Meet Dexy: my bionic bit. The Dexcom G6 is a Continuous Glucose Monitor (CGM) that stays inserted in my arm for 10 days. It automatically takes my blood sugar every five minutes, sending the data to a handheld receiver. It comes with the option to use a cell phone instead of the receiver, but my current phone isn't compatible with the app (Hey Dexcom, add Motorolas to your list of compatible devices please!).
The sensor comes in an applicator that uses a needle to insert a tiny strip of metal (I think it's metal . . . that's what it looks like) into my body. The needle then retracts into the applicator. It's a relatively painless procedure, no worse than a finger prick. Once inserted, I can't feel the sensor strip at all. Below is a picture of my first Dexcom sensor after I removed it.
Dex gives me peace of mind at work and in Oregon, because I can check my blood sugar by glancing down. I don't have to try and feel my highs/lows or finger poke in the middle of a task. One of the features of the Dexcom are high and low alerts. I can set alarms to go off before I'm dangerously high or low. Below is a photo of my Dex during a dangerous low at work.

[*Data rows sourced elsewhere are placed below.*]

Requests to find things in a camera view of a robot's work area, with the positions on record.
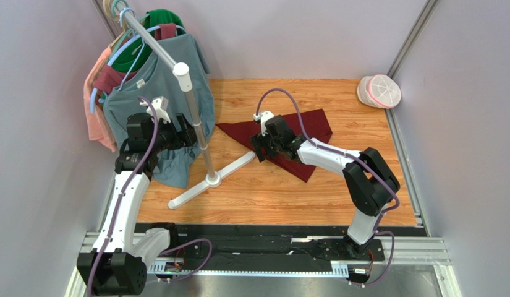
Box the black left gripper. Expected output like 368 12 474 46
148 113 201 154

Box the dark red cloth napkin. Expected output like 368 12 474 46
217 109 333 183

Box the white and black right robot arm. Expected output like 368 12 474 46
250 111 400 258

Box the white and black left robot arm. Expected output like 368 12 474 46
77 113 197 296

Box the silver and white clothes rack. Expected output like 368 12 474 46
107 1 255 210

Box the blue-grey t-shirt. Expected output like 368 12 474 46
102 33 216 189

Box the pink t-shirt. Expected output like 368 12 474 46
83 46 117 152

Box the dark red t-shirt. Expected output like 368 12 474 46
93 38 152 95

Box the light blue clothes hanger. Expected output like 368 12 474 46
89 7 187 115

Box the green t-shirt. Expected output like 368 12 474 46
111 9 187 73

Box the white and pink mesh bag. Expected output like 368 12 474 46
357 74 402 109

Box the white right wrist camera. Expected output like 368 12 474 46
253 110 274 136

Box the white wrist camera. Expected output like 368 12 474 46
253 110 274 136
140 96 171 124

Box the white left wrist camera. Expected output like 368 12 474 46
140 96 171 124

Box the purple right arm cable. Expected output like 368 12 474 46
255 88 401 288

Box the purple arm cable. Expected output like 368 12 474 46
255 88 401 288
85 95 213 297

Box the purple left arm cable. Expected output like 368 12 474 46
85 95 213 297

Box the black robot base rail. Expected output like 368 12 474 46
100 222 428 285

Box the aluminium frame post right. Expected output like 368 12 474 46
387 0 440 79

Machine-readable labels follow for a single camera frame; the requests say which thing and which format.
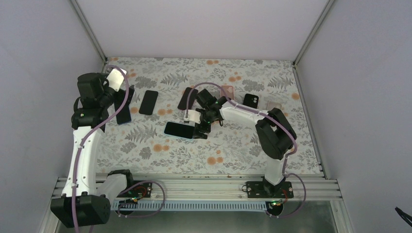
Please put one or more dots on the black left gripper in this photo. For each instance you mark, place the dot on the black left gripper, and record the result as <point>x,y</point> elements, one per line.
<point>130,93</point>

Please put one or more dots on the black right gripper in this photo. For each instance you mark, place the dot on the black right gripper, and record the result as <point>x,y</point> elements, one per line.
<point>200,135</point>

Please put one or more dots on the blue-edged bare smartphone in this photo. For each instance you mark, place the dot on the blue-edged bare smartphone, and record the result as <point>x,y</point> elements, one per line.
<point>124,116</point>

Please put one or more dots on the black phone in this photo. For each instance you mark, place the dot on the black phone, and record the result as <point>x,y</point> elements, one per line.
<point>186,97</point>

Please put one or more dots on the pink silicone phone case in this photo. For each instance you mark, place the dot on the pink silicone phone case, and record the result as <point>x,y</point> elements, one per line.
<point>229,90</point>

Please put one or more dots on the bare black smartphone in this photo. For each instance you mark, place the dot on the bare black smartphone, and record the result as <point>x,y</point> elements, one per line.
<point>148,102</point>

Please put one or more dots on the dark phone case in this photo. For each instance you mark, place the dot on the dark phone case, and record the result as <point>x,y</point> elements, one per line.
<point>251,100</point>

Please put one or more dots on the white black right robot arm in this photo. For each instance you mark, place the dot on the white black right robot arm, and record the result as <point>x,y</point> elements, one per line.
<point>276,135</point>

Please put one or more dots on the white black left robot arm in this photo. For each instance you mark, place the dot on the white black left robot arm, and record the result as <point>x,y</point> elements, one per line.
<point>82,203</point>

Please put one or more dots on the floral patterned table mat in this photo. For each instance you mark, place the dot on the floral patterned table mat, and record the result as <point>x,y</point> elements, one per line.
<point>233,149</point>

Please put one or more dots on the black object at edge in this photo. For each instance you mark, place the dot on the black object at edge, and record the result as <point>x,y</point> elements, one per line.
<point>406,217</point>

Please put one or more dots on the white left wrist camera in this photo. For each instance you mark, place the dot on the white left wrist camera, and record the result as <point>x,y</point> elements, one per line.
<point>115,79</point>

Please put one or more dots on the left aluminium corner post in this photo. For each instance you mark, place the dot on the left aluminium corner post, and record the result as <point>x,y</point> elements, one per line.
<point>88,29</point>

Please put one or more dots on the aluminium corner post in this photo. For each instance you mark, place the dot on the aluminium corner post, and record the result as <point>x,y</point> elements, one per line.
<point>88,29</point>
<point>324,13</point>

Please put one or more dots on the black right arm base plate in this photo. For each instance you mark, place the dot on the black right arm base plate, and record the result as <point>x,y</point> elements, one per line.
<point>265,190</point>

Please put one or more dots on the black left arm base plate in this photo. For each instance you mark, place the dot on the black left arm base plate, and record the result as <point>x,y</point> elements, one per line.
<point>141,189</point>

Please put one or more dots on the perforated grey cable duct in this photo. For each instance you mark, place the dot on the perforated grey cable duct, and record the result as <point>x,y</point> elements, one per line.
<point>175,205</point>

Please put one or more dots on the right aluminium corner post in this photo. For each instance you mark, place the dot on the right aluminium corner post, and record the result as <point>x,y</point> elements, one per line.
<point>324,13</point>

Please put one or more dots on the aluminium rail frame base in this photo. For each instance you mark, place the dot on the aluminium rail frame base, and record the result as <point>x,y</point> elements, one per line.
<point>231,188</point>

Dexy also allows me to see patterns and trends in the data. Below is a photo containing several hours of readings. I have the option of uploading all the data onto my computer to analyze and share with my team of doctors.

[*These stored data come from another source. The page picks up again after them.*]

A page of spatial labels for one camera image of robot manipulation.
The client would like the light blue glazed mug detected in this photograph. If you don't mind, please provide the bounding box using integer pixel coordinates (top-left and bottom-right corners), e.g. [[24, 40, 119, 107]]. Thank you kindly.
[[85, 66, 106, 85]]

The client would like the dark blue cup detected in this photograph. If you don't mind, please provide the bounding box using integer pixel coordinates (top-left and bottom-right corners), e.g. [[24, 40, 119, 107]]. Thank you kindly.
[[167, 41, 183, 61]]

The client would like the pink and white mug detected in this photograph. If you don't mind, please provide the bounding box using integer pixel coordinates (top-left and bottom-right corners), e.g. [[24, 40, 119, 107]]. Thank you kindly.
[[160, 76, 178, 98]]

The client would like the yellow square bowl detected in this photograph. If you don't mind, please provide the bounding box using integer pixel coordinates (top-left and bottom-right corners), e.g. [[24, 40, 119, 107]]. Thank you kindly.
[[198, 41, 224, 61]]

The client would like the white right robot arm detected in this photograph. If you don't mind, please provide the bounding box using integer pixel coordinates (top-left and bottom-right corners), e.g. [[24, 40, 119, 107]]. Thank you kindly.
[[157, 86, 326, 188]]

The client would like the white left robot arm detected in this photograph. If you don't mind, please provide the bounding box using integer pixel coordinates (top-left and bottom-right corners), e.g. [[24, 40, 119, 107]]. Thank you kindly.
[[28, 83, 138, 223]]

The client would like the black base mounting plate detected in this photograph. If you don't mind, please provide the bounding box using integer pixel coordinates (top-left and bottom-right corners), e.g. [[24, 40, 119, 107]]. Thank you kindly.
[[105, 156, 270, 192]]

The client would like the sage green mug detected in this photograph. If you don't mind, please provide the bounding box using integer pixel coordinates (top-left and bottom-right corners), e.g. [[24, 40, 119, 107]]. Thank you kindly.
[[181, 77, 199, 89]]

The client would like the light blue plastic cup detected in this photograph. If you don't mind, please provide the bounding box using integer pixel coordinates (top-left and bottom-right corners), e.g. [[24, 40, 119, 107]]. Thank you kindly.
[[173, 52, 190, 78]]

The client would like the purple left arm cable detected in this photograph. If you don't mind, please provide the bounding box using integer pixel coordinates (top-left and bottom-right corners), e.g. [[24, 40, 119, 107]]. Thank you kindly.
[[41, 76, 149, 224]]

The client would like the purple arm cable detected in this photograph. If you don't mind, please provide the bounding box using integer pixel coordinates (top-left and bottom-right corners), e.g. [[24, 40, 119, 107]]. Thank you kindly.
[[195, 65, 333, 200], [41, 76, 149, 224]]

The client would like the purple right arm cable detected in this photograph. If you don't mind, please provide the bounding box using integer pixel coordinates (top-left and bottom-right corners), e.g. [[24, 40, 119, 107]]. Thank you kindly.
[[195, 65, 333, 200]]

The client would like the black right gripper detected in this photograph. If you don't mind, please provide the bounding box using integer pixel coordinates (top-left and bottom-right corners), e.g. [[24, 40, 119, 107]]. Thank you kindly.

Right now I'm slowly working through the process of learning and adjusting. I've learned so much in the last two months, but I have a lot left to learn. The pancreas is beautifully and wonderfully made. I am not yet good at being my own pancreas (I ate almost four hours ago and I'm still at 210 mg/dl). Insulin is a hormone, so the way each individual's body interacts with it is truly unique. Many people find hot temperatures lower blood sugar, but after spending a few days in Oregon, I'm finding that time in the sun seems to raise my blood sugar. For the next year, I'll be educating myself and developing an understanding of my body. It's a lifelong journey, but I hear that the first year is the most difficult.